It will cause upheaval, so I have to think on it more.

The hubs and I are going through some stuff. Nothing earth-shattering. I'm sure it's stuff every couple goes through. We are working on it, but it's making me a little blue. However, we are lucky enough to have a date night tonight. Kids going to Grandmas and Pop-Pops, which means we can even sleep past 5AM tomorrow. Woot!

Anyway... that's pretty much it in my boring life. I feel like I am way too busy to not be exciting, yet, here I am!

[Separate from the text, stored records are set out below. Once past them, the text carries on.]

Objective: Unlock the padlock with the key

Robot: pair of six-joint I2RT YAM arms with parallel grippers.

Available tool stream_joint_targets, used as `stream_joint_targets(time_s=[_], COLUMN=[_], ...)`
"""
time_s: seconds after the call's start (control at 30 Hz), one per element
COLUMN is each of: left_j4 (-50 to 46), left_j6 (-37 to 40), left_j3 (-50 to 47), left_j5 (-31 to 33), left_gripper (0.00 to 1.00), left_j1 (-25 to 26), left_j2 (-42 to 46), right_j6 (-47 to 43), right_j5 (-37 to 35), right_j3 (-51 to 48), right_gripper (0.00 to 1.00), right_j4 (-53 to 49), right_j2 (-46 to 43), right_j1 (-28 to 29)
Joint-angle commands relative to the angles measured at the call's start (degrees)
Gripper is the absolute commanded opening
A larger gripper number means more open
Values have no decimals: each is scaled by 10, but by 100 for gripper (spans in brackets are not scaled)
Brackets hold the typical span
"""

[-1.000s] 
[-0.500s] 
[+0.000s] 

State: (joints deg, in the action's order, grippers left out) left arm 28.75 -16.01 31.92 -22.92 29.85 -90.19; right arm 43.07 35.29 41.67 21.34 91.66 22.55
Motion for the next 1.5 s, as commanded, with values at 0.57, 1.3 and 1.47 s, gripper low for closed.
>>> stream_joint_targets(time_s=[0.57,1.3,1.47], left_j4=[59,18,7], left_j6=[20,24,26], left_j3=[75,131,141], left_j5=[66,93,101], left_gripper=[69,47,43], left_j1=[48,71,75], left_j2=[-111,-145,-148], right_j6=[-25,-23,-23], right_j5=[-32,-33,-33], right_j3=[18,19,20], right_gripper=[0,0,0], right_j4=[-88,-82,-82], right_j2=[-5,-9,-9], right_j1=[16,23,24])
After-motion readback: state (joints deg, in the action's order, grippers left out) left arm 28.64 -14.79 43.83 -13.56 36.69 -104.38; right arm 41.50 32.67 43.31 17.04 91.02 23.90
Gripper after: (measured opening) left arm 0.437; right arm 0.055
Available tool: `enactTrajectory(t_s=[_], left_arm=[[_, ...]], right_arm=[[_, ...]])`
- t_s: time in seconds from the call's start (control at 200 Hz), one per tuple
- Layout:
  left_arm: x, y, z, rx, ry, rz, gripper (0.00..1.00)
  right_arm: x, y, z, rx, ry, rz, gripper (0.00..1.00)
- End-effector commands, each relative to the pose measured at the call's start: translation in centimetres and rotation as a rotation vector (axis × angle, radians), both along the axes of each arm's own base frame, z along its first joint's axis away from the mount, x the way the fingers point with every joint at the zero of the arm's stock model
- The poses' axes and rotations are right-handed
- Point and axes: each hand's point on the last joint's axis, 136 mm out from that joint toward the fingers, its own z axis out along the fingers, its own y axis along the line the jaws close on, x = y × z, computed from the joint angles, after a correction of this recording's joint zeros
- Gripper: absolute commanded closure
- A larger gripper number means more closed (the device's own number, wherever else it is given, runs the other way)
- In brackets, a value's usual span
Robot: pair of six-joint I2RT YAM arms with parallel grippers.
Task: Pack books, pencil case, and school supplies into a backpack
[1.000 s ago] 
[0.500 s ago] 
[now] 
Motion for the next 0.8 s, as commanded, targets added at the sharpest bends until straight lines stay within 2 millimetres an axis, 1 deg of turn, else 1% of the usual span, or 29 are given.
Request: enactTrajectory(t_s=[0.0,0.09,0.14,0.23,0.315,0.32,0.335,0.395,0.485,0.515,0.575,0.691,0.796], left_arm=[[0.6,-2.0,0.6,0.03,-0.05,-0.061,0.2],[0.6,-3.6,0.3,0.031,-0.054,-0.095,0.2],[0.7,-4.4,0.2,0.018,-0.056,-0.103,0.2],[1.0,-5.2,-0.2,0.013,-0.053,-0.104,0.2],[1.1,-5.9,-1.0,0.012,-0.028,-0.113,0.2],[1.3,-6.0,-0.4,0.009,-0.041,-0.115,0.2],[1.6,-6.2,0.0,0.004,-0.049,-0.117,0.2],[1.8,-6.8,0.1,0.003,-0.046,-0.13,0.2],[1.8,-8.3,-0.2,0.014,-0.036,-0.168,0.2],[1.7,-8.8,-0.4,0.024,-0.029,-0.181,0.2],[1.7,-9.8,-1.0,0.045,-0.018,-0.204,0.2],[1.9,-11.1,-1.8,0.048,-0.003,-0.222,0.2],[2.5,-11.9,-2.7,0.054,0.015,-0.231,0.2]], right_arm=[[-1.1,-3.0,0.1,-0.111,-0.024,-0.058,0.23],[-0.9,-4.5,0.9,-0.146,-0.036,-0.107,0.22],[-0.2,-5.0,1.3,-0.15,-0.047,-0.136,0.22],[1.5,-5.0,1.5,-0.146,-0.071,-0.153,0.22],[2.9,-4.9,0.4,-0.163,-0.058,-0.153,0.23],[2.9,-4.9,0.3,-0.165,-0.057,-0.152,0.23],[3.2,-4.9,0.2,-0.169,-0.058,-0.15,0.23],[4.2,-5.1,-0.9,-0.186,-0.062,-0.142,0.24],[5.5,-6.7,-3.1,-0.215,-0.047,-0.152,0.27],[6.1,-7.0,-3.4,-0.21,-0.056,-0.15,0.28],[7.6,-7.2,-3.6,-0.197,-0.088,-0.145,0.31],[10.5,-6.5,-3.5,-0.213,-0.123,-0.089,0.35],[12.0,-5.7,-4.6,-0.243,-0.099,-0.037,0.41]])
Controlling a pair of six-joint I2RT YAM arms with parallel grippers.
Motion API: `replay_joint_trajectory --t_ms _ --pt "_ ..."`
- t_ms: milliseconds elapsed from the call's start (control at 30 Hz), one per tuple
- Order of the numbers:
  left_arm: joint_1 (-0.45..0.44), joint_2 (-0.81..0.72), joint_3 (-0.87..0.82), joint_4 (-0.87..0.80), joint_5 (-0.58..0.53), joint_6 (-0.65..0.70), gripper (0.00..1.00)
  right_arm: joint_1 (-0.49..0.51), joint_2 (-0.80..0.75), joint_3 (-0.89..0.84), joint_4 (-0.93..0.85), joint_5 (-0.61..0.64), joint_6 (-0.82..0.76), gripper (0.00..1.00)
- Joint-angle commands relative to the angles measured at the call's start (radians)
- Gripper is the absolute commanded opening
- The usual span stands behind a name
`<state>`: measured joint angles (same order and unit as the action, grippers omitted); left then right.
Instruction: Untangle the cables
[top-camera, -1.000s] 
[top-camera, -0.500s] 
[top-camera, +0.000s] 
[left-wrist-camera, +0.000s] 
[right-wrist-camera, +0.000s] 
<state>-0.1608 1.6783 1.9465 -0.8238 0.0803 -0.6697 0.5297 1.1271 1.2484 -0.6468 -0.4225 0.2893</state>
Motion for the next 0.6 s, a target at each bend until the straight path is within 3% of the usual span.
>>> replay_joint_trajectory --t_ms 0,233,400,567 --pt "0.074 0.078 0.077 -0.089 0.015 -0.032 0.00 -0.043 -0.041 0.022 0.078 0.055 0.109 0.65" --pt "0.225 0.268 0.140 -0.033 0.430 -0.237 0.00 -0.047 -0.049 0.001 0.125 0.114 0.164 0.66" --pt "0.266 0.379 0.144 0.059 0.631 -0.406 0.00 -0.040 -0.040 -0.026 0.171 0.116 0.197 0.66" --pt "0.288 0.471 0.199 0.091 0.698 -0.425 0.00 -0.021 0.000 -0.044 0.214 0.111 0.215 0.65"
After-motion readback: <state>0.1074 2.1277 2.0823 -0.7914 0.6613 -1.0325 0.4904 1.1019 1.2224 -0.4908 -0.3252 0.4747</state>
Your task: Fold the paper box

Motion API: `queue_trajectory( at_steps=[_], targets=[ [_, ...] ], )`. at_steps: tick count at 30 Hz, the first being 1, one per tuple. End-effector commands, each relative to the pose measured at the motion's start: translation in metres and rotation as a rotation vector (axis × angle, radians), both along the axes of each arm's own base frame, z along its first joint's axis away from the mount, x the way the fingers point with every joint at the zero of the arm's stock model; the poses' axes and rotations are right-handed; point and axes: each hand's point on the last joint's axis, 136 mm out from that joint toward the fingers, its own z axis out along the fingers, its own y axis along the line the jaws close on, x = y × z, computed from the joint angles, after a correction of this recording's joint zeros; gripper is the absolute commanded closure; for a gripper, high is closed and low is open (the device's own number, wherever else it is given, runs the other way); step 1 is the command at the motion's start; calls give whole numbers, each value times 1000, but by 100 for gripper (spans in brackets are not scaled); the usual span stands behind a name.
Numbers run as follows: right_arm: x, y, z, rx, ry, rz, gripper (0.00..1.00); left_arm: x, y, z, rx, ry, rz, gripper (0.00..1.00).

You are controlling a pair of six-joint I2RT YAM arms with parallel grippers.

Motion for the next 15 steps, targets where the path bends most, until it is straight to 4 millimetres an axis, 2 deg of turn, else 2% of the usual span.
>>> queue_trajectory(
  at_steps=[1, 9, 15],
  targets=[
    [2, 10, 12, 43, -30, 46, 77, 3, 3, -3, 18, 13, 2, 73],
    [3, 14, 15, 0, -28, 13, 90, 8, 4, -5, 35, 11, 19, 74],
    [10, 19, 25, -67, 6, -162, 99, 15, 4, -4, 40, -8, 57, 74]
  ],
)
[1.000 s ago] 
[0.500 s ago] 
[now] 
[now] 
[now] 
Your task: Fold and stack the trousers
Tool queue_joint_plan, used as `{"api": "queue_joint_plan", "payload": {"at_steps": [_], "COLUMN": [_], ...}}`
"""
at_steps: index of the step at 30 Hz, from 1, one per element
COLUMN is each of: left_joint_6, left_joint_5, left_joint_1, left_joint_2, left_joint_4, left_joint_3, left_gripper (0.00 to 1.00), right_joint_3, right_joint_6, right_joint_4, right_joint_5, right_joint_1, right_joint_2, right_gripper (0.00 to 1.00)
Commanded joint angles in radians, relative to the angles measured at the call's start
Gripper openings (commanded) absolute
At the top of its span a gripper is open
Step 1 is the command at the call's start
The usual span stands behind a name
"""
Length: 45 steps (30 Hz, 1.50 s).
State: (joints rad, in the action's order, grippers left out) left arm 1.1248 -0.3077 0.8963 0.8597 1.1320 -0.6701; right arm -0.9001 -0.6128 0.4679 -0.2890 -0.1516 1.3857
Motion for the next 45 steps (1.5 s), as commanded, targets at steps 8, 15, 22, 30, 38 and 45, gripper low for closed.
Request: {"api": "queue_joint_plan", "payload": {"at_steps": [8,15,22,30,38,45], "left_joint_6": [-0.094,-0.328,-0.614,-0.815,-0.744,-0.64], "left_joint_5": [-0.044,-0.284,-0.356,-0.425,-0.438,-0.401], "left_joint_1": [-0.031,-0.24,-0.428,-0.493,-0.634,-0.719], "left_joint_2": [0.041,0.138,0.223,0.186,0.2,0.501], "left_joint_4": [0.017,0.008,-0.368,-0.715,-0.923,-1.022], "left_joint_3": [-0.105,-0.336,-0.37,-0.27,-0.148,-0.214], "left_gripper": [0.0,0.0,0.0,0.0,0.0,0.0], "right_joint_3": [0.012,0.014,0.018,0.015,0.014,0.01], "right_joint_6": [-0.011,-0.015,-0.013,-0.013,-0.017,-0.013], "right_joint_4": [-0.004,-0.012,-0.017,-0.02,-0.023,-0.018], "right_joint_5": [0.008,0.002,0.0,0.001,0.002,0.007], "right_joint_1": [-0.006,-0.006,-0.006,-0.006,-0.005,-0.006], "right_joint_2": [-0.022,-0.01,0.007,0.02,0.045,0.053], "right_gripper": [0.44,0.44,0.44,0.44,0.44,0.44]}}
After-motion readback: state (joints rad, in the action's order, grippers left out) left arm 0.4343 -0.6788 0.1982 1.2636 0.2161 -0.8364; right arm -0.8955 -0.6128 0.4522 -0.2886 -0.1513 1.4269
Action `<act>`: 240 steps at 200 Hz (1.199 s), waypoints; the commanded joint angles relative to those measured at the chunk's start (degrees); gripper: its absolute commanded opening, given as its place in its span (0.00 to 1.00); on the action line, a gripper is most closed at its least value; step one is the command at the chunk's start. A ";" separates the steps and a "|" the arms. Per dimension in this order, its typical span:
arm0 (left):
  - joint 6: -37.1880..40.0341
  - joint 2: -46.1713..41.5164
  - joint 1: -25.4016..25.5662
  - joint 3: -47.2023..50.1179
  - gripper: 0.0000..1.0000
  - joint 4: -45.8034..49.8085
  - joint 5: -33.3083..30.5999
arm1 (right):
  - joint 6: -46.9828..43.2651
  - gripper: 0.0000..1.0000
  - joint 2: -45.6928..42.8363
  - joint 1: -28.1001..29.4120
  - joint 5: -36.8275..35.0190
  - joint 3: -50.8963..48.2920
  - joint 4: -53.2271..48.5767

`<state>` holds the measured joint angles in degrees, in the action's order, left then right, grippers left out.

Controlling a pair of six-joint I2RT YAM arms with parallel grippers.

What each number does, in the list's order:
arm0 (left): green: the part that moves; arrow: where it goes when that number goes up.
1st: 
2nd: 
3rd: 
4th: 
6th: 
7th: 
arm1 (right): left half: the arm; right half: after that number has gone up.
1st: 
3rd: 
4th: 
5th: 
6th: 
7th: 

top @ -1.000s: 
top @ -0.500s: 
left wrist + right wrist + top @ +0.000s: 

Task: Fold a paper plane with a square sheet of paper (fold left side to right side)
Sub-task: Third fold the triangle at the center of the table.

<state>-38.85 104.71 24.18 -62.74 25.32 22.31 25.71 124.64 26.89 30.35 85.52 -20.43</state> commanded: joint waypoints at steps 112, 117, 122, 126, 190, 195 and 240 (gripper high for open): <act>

Tomorrow is supposed to be yucky weather - snow and rain, wind, very cold. The kids and I will be stuck hanging around the house while the hubs goes off to play "Olivander" in A Halloween at Hogwarts. This is a great even put on at our local library and our theater company was asked to come in and portray the Hogwarts "Teachers". They are having lots of fun with it. I wasn't able to because:
1. I am already insane enough as it is, and
2. SOMEONE needs to be with our children.

So, there it is.

*sigh* ok. Posting this weekend will help keep me accountable for my actions, so I will be back.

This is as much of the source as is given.